**Prompt**: Report each line from the entries in which "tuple" can be found.
------------------------------
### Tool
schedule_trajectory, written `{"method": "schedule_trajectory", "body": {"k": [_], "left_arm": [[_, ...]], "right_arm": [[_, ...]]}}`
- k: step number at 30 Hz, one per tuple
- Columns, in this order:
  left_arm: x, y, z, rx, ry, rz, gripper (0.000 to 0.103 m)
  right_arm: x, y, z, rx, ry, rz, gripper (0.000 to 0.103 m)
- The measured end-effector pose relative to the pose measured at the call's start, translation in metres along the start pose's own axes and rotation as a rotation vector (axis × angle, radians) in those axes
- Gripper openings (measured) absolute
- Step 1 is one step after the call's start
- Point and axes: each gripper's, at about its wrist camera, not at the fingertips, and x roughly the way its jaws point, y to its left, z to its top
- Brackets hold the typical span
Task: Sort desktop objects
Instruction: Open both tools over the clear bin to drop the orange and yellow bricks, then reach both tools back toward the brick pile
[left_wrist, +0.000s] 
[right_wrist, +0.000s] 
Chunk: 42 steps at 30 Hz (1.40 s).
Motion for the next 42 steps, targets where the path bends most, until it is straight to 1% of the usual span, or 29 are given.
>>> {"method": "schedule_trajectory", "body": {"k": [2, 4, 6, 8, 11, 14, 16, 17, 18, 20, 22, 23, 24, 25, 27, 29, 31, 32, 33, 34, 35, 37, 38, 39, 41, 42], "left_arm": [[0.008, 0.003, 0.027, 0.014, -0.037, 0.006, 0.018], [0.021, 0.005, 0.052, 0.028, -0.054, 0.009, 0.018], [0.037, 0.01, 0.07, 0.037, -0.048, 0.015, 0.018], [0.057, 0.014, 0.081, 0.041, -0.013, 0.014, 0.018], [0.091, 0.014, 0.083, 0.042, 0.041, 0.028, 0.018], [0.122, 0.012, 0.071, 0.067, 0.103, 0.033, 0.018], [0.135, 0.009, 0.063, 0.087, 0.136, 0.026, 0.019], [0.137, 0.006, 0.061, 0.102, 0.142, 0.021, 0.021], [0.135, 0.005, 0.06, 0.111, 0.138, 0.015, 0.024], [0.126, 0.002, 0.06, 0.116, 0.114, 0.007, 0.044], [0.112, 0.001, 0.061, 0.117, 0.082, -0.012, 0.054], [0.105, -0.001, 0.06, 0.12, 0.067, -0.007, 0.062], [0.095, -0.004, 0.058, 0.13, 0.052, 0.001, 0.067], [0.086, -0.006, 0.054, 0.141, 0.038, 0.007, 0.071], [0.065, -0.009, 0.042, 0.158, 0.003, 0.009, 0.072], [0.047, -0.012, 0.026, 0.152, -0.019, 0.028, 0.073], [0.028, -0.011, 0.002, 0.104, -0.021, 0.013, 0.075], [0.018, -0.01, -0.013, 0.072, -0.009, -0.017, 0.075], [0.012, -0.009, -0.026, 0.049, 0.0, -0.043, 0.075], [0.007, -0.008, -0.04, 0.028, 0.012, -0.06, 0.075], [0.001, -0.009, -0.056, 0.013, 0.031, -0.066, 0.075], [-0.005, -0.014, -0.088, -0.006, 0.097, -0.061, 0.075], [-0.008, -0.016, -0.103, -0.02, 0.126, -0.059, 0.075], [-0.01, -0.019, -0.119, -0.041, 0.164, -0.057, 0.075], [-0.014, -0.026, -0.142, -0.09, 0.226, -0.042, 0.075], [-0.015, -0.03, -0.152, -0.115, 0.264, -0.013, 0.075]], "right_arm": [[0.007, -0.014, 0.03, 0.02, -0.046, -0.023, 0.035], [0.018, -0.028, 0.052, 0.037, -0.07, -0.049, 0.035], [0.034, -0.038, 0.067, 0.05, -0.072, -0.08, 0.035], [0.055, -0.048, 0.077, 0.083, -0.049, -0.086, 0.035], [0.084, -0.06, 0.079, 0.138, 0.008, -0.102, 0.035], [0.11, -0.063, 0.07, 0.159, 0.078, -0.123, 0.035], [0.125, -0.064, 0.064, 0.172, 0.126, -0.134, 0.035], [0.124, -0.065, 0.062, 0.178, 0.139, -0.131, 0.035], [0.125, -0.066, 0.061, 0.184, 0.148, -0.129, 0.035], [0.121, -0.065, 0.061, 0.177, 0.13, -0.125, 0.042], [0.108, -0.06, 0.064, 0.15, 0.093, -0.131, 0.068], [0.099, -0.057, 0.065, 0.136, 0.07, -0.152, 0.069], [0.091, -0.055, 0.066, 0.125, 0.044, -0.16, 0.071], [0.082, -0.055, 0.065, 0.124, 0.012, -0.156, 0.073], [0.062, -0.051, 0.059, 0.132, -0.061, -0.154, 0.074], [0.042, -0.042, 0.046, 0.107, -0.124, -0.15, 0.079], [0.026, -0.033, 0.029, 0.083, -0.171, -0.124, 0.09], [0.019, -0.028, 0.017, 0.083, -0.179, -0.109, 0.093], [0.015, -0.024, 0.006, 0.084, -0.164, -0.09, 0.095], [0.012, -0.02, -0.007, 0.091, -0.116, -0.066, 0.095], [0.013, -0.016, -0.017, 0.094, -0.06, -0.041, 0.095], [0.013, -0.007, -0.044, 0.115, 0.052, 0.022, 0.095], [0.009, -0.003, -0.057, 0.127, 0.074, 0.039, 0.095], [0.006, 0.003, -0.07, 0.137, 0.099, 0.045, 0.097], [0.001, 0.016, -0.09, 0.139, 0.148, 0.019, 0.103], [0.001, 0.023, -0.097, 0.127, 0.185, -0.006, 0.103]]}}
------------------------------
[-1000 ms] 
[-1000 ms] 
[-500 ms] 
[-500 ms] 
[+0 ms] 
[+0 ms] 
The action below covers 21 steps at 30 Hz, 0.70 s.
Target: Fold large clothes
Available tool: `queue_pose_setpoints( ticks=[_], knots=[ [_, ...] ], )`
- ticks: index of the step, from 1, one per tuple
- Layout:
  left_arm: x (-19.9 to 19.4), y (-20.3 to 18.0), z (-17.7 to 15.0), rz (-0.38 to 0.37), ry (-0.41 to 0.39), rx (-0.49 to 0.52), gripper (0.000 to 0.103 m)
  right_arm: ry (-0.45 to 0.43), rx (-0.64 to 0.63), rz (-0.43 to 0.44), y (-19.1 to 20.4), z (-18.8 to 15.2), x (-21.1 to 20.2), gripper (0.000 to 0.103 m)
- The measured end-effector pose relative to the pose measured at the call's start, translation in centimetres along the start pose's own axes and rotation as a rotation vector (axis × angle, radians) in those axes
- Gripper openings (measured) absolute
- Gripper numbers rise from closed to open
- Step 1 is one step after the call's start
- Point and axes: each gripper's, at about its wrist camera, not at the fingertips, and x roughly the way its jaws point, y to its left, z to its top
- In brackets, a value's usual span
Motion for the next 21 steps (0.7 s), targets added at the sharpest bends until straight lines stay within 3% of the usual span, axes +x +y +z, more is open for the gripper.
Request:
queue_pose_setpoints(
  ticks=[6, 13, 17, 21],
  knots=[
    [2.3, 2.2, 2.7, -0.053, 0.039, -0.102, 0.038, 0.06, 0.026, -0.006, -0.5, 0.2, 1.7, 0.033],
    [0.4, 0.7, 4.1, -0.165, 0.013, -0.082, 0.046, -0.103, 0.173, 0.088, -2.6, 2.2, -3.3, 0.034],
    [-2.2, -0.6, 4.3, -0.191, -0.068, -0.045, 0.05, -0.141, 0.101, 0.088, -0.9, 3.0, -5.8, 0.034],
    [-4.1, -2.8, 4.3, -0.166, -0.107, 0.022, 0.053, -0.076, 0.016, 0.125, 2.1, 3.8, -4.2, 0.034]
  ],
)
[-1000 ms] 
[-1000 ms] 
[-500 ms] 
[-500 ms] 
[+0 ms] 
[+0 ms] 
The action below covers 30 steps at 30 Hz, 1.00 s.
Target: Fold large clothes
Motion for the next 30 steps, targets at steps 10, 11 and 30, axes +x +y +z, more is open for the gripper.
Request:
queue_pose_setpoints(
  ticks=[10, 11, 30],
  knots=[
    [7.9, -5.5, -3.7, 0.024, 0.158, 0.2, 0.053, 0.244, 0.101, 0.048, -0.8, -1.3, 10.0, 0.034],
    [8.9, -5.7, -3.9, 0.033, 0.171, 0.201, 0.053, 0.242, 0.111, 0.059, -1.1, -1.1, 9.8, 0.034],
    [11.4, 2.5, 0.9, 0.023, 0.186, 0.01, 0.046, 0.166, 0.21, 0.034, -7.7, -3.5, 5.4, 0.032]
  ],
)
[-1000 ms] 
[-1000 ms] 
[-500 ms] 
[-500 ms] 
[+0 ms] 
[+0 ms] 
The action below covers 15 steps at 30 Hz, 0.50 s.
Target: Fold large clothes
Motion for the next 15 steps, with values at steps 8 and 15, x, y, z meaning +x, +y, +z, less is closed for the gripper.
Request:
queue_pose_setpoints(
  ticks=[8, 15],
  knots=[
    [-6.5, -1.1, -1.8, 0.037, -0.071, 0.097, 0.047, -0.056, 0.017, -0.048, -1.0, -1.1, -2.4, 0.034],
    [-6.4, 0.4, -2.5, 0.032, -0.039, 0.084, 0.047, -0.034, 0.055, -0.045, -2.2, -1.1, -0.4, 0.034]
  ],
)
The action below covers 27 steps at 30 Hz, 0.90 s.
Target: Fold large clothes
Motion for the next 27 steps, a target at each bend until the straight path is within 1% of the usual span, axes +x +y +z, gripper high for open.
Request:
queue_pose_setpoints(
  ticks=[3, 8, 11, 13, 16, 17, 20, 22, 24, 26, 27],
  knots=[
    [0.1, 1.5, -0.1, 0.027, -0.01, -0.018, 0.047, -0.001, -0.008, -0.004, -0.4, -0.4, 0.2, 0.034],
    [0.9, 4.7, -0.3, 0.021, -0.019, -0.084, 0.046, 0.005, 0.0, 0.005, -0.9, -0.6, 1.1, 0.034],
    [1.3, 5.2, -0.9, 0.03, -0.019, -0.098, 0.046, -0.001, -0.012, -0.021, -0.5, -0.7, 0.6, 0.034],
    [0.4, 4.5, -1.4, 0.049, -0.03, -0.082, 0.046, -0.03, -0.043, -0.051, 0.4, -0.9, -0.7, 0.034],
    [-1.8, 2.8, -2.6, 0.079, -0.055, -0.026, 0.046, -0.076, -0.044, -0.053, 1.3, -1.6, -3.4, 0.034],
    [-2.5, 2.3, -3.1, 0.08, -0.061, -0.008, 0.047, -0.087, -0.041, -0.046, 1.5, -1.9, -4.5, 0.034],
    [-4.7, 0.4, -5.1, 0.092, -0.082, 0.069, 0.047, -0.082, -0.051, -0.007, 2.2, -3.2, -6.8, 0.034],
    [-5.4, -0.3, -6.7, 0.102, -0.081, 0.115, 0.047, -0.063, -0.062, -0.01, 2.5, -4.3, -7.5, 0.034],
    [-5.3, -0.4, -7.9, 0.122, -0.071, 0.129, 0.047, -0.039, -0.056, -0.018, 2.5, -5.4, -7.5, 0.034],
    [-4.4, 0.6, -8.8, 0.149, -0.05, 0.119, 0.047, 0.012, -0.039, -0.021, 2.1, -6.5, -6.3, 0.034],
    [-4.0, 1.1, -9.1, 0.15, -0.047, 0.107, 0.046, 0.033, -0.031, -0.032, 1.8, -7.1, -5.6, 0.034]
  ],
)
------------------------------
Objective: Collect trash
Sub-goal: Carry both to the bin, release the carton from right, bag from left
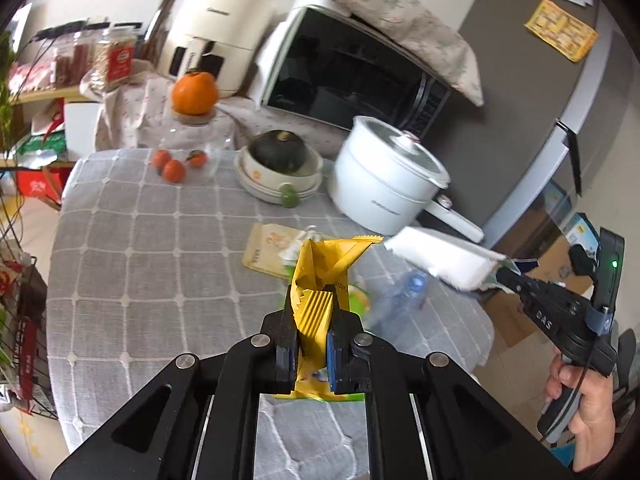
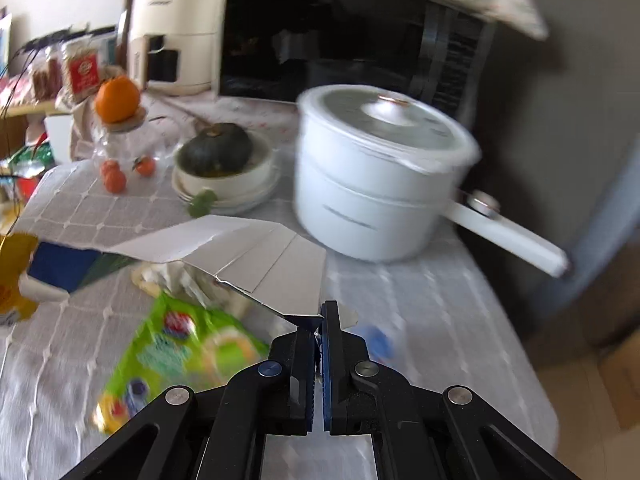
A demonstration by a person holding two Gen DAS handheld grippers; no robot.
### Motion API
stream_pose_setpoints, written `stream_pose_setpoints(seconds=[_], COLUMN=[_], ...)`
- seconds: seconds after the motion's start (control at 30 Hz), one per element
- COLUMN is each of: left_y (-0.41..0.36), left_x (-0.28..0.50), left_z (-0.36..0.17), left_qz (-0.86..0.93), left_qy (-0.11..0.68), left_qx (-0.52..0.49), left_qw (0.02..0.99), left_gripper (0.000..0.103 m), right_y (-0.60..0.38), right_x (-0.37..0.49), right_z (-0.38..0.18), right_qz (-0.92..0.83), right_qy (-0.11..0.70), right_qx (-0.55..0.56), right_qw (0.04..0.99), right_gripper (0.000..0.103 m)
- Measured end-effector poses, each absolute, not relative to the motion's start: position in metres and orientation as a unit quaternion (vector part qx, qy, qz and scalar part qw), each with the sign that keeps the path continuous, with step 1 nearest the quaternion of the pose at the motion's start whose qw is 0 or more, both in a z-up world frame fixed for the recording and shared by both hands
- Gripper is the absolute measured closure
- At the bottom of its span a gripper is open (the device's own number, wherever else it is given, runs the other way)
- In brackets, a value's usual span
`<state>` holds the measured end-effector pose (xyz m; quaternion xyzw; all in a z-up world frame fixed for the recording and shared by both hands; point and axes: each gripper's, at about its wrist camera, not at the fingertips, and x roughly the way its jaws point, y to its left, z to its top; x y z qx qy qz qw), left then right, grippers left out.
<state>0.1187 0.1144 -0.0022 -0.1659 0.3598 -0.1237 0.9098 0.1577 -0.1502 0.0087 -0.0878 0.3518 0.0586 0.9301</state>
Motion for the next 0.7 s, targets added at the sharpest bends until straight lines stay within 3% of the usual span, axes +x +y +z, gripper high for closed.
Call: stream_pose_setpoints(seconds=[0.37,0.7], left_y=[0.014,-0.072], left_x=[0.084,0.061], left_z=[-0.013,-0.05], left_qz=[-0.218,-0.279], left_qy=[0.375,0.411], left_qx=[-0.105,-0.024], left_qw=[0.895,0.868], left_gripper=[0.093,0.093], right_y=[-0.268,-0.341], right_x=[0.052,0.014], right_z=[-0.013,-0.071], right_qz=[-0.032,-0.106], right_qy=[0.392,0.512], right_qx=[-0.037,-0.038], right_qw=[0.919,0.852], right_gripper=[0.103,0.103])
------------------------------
**Your solution**:
- k: step number at 30 Hz, one per tuple
- ticks: index of the step, from 1, one per tuple

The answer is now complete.